[INFORMATION SUPPLIED]:
________________________

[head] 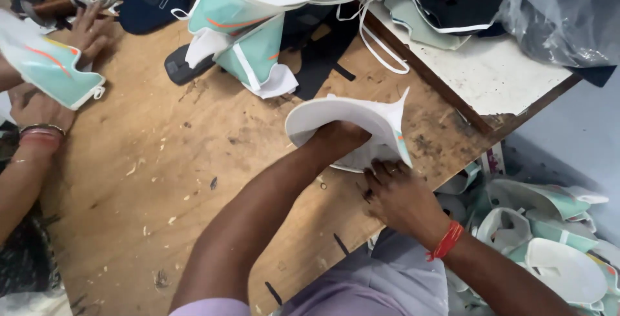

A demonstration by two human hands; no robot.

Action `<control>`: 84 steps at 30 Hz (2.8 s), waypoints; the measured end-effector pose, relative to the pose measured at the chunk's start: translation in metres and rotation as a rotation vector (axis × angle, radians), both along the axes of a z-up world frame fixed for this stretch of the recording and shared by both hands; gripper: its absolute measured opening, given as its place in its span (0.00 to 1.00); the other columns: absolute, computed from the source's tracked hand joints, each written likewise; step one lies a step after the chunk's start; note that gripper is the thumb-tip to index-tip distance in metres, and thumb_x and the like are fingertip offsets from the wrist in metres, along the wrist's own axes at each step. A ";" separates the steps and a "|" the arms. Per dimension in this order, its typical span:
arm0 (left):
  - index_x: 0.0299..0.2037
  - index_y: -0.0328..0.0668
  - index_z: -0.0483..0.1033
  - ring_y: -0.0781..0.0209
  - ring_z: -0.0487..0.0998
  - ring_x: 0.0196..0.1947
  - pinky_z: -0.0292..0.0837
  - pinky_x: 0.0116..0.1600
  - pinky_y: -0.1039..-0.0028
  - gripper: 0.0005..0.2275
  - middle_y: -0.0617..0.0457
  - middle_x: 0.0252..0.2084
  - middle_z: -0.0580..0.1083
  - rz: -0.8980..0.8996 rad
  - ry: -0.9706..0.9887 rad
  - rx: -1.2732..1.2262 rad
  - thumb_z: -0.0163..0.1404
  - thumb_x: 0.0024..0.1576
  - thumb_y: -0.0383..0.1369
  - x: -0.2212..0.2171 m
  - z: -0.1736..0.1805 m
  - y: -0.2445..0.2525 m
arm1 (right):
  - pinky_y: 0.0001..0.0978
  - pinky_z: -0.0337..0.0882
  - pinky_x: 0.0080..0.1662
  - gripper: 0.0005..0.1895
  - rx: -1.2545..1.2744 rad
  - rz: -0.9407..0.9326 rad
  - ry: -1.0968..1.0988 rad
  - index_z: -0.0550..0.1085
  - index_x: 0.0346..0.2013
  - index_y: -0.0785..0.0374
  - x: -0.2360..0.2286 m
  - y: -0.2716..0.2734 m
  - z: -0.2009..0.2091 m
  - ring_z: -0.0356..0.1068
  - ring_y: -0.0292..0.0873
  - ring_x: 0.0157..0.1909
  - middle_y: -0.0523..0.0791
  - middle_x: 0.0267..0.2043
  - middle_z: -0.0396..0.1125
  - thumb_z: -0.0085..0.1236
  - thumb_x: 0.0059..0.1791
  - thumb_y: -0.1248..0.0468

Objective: The person sits at a wooden workbench covered with shoe uppers and, one at a time, pulls each upper inside out and works the lining and edges into place by hand, then sets the finished upper on the table. A second worker's hands occasionally place uppers on the table.

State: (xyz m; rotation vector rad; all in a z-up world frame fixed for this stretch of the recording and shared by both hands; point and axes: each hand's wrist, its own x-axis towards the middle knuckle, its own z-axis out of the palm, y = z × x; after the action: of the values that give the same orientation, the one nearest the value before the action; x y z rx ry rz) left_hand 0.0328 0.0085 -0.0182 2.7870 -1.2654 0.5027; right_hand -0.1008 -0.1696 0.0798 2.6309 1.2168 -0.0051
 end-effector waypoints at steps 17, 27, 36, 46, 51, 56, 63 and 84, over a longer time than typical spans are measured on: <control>0.54 0.40 0.73 0.41 0.75 0.55 0.73 0.59 0.51 0.21 0.39 0.53 0.74 0.070 0.033 -0.179 0.53 0.48 0.34 -0.077 -0.012 -0.021 | 0.44 0.75 0.39 0.17 0.349 -0.032 -0.182 0.75 0.45 0.63 -0.010 0.028 -0.003 0.75 0.52 0.39 0.53 0.41 0.72 0.53 0.42 0.63; 0.52 0.34 0.72 0.46 0.80 0.43 0.78 0.44 0.61 0.14 0.40 0.41 0.77 0.232 0.285 -0.186 0.49 0.59 0.33 -0.079 0.020 -0.059 | 0.51 0.74 0.45 0.12 0.424 -0.337 0.150 0.71 0.47 0.67 0.040 -0.059 -0.045 0.74 0.59 0.44 0.53 0.49 0.67 0.46 0.50 0.67; 0.51 0.31 0.73 0.42 0.74 0.55 0.72 0.56 0.55 0.16 0.36 0.54 0.73 0.198 0.139 0.062 0.48 0.55 0.32 -0.096 0.020 -0.062 | 0.51 0.68 0.55 0.13 0.431 -0.493 0.139 0.70 0.48 0.64 0.037 -0.065 -0.053 0.68 0.60 0.56 0.59 0.61 0.62 0.44 0.52 0.64; 0.64 0.23 0.63 0.43 0.68 0.66 0.64 0.68 0.59 0.29 0.34 0.65 0.67 0.230 0.194 -0.208 0.47 0.54 0.36 -0.115 0.061 -0.056 | 0.44 0.59 0.66 0.21 0.676 -0.710 0.324 0.71 0.58 0.62 0.035 -0.051 -0.006 0.63 0.55 0.66 0.54 0.62 0.67 0.41 0.54 0.57; 0.65 0.19 0.63 0.38 0.68 0.65 0.63 0.68 0.58 0.23 0.29 0.64 0.67 0.151 0.246 -0.302 0.42 0.61 0.28 -0.105 -0.038 -0.061 | 0.48 0.67 0.60 0.17 0.554 -0.616 0.260 0.73 0.53 0.59 0.025 -0.062 -0.018 0.68 0.59 0.60 0.54 0.56 0.71 0.48 0.54 0.56; 0.65 0.21 0.63 0.36 0.68 0.64 0.64 0.66 0.54 0.25 0.29 0.63 0.67 0.155 0.153 -0.180 0.44 0.58 0.30 -0.101 -0.024 -0.054 | 0.52 0.65 0.58 0.20 0.725 -0.442 0.066 0.72 0.56 0.65 0.043 -0.073 -0.056 0.67 0.63 0.59 0.59 0.55 0.70 0.51 0.51 0.59; 0.69 0.31 0.61 0.34 0.64 0.64 0.62 0.63 0.49 0.29 0.30 0.64 0.64 0.178 0.322 -0.334 0.46 0.60 0.42 -0.119 0.033 -0.060 | 0.49 0.70 0.57 0.11 0.602 -0.699 0.161 0.75 0.44 0.62 0.039 -0.070 -0.083 0.72 0.57 0.55 0.55 0.48 0.73 0.53 0.52 0.59; 0.67 0.36 0.69 0.36 0.65 0.59 0.62 0.63 0.49 0.26 0.34 0.57 0.68 0.320 0.255 -0.283 0.45 0.61 0.42 -0.120 0.041 -0.078 | 0.44 0.56 0.67 0.33 0.337 -0.610 0.553 0.69 0.65 0.49 0.164 -0.088 -0.106 0.59 0.53 0.69 0.50 0.67 0.63 0.50 0.50 0.38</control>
State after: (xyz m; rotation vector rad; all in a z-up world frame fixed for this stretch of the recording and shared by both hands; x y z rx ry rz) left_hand -0.0873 -0.0692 0.0232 2.7069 -0.6468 0.2956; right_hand 0.0631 -0.2571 -0.0260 3.3257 0.4981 -0.7330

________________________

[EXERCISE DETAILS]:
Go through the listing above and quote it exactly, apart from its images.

[TASK RESPONSE]:
[head] 

A demonstration by two human hands; no robot.

Action `<control>`: 84 steps at 30 Hz (2.8 s), waypoints; the measured end-effector pose, relative to the pose measured at the chunk's start: translation in metres and rotation as a rotation vector (axis × angle, radians), both along the axes of a z-up world frame fixed for this stretch of the recording and shared by both hands; gripper: its absolute measured opening, given as its place in its span (0.00 to 1.00); the other columns: absolute, computed from the source's tracked hand joints, each written likewise; step one lies a step after the chunk's start; note that gripper is the thumb-tip to index-tip distance in metres, and thumb_x and the like are fingertip offsets from the wrist in metres, along the wrist's own axes at each step. A ";" separates the steps and a "|" the arms. Per dimension in this order, its typical span:
arm0 (left):
  - index_x: 0.0299..0.2037
  - index_y: -0.0328..0.0668
  - index_z: -0.0483..0.1033
  - ring_y: -0.0781..0.0209
  - ring_z: -0.0487..0.0998
  - ring_x: 0.0196..0.1947
  - pinky_z: -0.0292..0.0837
  - pinky_x: 0.0116..0.1600
  - pinky_y: -0.1039..-0.0028
  - gripper: 0.0005..0.2275
  - middle_y: -0.0617..0.0457
  - middle_x: 0.0252..0.2084
  - middle_z: -0.0580..0.1083
  - rz: -0.8980..0.8996 rad
  - ry: -0.9706..0.9887 rad
  - rx: -1.2732..1.2262 rad
  - thumb_z: -0.0163..0.1404
  - thumb_x: 0.0024..0.1576
  - thumb_y: -0.0383..0.1369
  - x: -0.2212..0.2171 m
  - z: -0.1736..0.1805 m
  - y: -0.2445..0.2525 m
arm1 (right):
  - pinky_y: 0.0001..0.0978
  - pinky_z: -0.0337..0.0882
  - pinky_x: 0.0080..0.1662
  - gripper: 0.0005..0.1895
  - rx: -1.2545..1.2744 rad
  - rz: -0.9407..0.9326 rad
  - ry: -1.0968..1.0988 rad
  - index_z: -0.0550..0.1085
  - index_x: 0.0346..0.2013
  - index_y: -0.0785..0.0374
  - x: -0.2360..0.2286 m
  - y: -0.2716..0.2734 m
  - z: -0.2009..0.2091 m
  - ring_z: -0.0356..0.1068
  - ring_y: -0.0292..0.0873
  - ring_x: 0.0157..0.1909
  - middle_y: -0.0523..0.0791
  - middle_x: 0.0267..0.2043
  - middle_z: -0.0396..0.1125
  - thumb_z: -0.0085..0.1236
  - thumb_x: 0.0059..0.1791
  - thumb_y: -0.1248..0.0468

Objective: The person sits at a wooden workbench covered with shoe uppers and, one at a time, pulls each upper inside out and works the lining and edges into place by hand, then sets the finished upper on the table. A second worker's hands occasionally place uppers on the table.

State: (xyz m; rotation vector rad; all in a z-up world frame fixed for this stretch of the recording and shared by both hands; point and axes: each hand's wrist, its own x-axis towards the middle knuckle, its own z-axis out of the palm, y = z × x; after the action: of the values that give the same orientation, the one nearest the value before the action; x y z rx ry rz) left_hand 0.0328 0.0085 -0.0182 2.7870 -1.2654 0.5027; right_hand -0.1008 -0.1696 0.0798 2.6309 1.2168 -0.0051
 end-effector waypoints at steps 17, 27, 36, 46, 51, 56, 63 and 84, over a longer time than typical spans are measured on: <control>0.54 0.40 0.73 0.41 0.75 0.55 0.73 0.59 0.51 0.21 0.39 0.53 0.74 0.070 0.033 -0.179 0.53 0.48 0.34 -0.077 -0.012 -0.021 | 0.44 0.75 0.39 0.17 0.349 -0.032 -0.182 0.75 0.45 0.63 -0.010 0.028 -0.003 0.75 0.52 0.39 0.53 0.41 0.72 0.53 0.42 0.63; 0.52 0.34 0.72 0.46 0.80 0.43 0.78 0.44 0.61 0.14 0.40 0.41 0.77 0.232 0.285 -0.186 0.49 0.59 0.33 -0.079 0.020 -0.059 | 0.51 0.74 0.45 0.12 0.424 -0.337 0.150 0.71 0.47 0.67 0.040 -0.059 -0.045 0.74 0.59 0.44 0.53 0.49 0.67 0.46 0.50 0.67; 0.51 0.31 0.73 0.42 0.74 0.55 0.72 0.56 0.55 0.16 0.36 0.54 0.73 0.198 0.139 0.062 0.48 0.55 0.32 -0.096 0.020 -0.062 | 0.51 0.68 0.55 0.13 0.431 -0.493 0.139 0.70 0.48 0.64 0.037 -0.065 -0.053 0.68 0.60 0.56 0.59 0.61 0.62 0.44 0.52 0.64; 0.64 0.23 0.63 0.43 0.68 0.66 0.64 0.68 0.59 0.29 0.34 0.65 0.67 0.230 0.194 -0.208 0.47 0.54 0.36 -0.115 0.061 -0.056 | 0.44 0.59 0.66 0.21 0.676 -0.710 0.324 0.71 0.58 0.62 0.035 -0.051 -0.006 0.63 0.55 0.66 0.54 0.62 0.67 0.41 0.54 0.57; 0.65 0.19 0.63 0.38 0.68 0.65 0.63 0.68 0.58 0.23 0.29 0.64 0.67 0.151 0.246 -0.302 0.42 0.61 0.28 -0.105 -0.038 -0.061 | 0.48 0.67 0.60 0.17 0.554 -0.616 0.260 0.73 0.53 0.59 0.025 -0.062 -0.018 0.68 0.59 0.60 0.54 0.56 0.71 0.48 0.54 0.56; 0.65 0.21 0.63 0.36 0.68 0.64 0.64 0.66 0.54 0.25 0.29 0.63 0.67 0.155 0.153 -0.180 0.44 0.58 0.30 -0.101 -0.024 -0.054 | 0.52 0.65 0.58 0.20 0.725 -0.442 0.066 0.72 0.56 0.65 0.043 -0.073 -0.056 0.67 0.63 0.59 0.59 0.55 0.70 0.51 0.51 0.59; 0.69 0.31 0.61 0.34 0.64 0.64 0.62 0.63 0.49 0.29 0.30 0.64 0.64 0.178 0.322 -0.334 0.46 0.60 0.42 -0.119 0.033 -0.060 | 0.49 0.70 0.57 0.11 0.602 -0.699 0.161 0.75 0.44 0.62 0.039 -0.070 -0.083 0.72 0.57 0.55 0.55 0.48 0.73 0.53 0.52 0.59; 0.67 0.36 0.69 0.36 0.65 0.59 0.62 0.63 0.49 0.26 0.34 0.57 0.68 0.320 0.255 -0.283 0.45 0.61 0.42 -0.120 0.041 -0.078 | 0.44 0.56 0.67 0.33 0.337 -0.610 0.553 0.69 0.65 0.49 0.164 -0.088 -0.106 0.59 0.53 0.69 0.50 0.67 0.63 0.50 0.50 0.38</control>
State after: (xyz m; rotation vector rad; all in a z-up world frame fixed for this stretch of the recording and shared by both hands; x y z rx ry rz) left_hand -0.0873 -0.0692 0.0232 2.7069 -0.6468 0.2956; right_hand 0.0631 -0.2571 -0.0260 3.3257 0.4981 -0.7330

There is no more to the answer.